Si la psychanalyse reste le modèle théorique principal, l'auteur a une approche pragmatique et intègre ce qui lui semble fiable et avoir de l'intérêt quand c'est pertinent, et n'hésite pas à le préciser quand une notion psychanalytique est contredite par une avancée scientifique (il se sent obligé de s'en expliquer au début du livre, les missiles entre pro et anti fusant à un certain rythme depuis quelques années... c'est l'occasion de constater que le livre est récent, puisque le fameux livre de Michel Onfray sur Freud -sur lequel j'ai bien envie d'être désobligeant, mais je ne peux pas parce que je ne l'ai pas lu, et hélas il est long- fait partie des exemples donnés et il date de 2010).
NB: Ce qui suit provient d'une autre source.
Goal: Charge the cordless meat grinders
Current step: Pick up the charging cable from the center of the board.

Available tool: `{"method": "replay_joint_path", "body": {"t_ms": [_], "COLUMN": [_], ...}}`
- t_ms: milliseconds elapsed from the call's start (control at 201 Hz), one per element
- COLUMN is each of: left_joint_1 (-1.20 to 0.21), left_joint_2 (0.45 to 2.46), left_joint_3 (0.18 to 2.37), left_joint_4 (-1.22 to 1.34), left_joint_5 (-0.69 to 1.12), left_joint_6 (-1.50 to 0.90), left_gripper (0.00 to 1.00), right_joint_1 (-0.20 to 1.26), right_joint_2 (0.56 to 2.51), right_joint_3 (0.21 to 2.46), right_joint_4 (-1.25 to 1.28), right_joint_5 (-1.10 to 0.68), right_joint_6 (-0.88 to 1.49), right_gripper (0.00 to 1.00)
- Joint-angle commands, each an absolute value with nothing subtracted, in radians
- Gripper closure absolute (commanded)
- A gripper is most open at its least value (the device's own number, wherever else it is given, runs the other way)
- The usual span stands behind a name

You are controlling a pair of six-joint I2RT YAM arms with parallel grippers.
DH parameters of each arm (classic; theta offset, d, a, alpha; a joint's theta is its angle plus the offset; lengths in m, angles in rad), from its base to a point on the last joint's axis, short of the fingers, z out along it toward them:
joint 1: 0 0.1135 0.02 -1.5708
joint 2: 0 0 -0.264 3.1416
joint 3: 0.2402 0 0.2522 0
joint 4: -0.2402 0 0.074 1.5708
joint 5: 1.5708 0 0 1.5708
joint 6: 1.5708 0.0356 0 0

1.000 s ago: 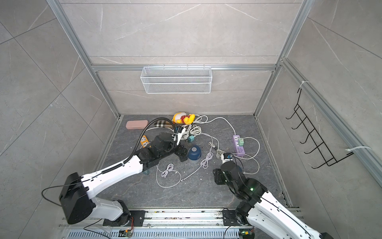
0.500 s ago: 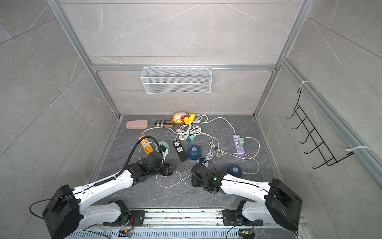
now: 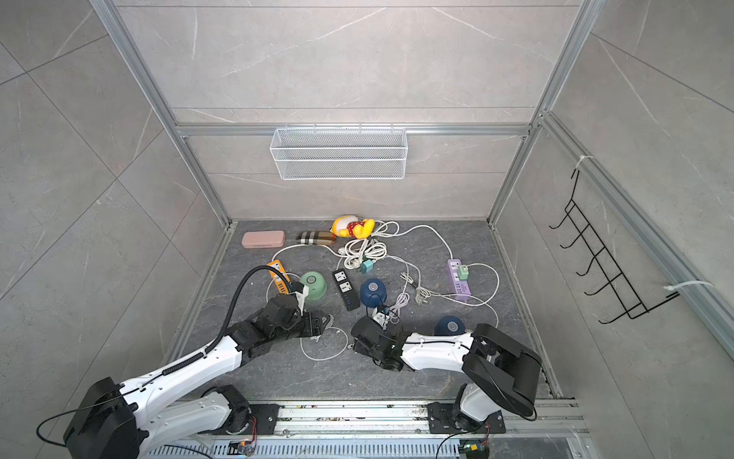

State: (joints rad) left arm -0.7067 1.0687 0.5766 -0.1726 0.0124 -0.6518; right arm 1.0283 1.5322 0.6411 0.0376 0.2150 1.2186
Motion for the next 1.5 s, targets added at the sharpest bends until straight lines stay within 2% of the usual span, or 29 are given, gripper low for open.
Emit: {"method": "replay_joint_path", "body": {"t_ms": [0,393,493,722,827,1001,1300,1499], "left_joint_1": [-0.699,-0.689,-0.689,-0.689,-0.689,-0.689,-0.69,-0.726], "left_joint_2": [1.042,1.069,1.089,1.099,1.089,1.162,1.411,1.476], "left_joint_3": [0.56,0.525,0.522,0.483,0.427,0.408,0.436,0.472], "left_joint_4": [-0.126,0.058,0.102,0.283,0.466,0.666,0.986,1.014], "left_joint_5": [0.054,0.222,0.255,0.353,0.387,0.466,0.549,0.542], "left_joint_6": [-0.657,-0.638,-0.641,-0.637,-0.642,-0.703,-0.917,-0.953], "left_gripper": [0.23,0.23,0.23,0.19,0.21,0.32,0.41,0.45], "right_joint_1": [1.032,1.007,0.983,0.901,0.85,0.775,0.702,0.686], "right_joint_2": [1.545,1.482,1.458,1.341,1.266,1.138,1.091,1.115], "right_joint_3": [0.622,0.597,0.588,0.589,0.599,0.594,0.557,0.547], "right_joint_4": [0.081,0.041,0.04,-0.05,-0.122,-0.174,-0.004,0.085], "right_joint_5": [0.259,0.29,0.263,0.14,0.092,0.065,0.013,-0.003], "right_joint_6": [1.266,1.292,1.294,1.302,1.301,1.321,1.393,1.433], "right_gripper": [0.54,0.78,0.87,1.0,1.0,1.0,1.0,1.0]}}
Une étude de psychologie sociale nous fournit ainsi un renseignement précieux : dans les techniques pour inviter l'interlocuteur·ice à continuer de parler de la façon la plus neutre possible, la reformulation et la complémentation sont plus efficaces qu'une nouvelle question ou une interprétation.

 Ecrit, on en a en tout cas l'impression, avec passion, ce couteau suisse est bien utile pour éviter de se vautrer dans des pièges d'autant plus dangereux qu'ils ne sont pas évidents à identifier.